### Required work
When the word "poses" shows up in a line of the records below, copy that line.

*** Input data ***

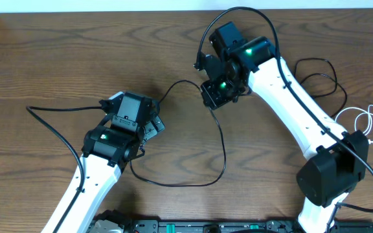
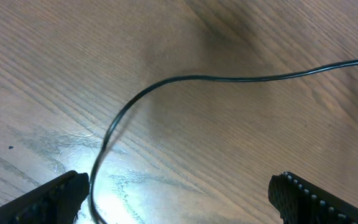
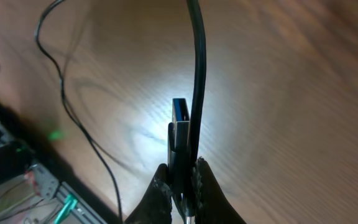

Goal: Untangle cables

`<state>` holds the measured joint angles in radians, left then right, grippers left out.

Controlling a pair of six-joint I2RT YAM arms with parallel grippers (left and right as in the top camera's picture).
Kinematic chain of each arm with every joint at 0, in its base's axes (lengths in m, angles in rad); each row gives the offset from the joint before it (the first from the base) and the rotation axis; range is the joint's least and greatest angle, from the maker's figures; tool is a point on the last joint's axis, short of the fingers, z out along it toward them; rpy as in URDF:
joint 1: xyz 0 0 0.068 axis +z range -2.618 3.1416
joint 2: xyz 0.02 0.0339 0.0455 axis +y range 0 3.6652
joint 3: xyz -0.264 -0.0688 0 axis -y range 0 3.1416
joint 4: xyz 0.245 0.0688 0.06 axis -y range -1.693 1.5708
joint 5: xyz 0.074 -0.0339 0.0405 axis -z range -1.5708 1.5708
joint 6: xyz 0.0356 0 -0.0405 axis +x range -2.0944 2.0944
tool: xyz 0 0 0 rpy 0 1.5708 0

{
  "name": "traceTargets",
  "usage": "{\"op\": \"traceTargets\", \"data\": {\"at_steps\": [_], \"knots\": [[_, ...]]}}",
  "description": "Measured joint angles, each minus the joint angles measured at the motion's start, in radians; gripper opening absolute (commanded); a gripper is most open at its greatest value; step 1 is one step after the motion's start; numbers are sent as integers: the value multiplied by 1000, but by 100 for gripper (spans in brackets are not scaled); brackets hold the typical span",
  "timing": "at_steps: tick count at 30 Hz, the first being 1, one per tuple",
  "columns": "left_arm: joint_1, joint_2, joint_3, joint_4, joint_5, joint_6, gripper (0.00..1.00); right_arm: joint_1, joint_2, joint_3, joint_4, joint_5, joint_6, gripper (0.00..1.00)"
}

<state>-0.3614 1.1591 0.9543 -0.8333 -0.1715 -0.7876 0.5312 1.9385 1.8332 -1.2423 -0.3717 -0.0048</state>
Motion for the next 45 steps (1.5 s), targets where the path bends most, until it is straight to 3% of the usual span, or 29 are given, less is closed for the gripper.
{"op": "traceTargets", "data": {"at_steps": [34,45], "knots": [[0,0,0,0,0,0,98,75,0,0,-59,-36,0,1],[0,0,0,0,0,0,98,-20,-50,-4,-100,28,21,1]]}}
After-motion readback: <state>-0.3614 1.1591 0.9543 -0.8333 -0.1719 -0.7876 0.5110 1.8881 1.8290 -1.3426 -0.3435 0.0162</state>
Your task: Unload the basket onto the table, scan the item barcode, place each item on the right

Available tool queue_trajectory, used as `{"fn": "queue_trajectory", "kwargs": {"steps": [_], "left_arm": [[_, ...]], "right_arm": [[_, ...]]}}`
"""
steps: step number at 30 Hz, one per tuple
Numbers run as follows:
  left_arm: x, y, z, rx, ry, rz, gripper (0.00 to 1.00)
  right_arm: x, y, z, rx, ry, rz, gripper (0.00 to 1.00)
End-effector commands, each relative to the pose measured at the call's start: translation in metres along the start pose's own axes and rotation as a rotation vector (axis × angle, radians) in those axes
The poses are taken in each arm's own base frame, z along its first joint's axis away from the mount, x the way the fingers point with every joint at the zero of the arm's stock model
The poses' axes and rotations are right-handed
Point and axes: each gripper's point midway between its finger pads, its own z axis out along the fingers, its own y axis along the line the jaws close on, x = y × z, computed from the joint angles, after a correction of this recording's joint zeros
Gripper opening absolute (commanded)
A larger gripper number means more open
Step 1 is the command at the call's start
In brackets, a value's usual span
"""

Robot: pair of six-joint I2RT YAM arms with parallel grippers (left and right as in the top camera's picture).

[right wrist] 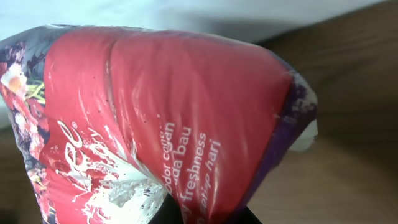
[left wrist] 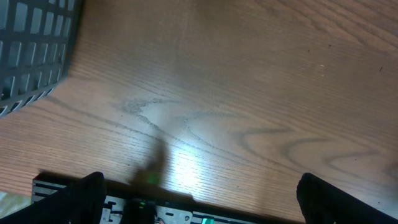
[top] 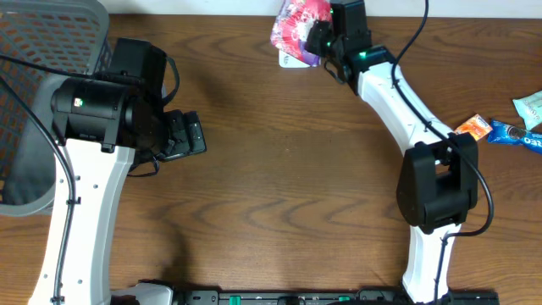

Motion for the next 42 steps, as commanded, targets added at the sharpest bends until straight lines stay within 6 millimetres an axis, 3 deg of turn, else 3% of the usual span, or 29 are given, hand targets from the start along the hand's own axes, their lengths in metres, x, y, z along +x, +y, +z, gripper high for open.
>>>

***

### Written solution
The poses are taken in each arm's own base frame, z along its first joint's axis away from the mount, x the way the fingers point with every joint at the zero of the arm's stock model
The poses' axes and rotations are right-handed

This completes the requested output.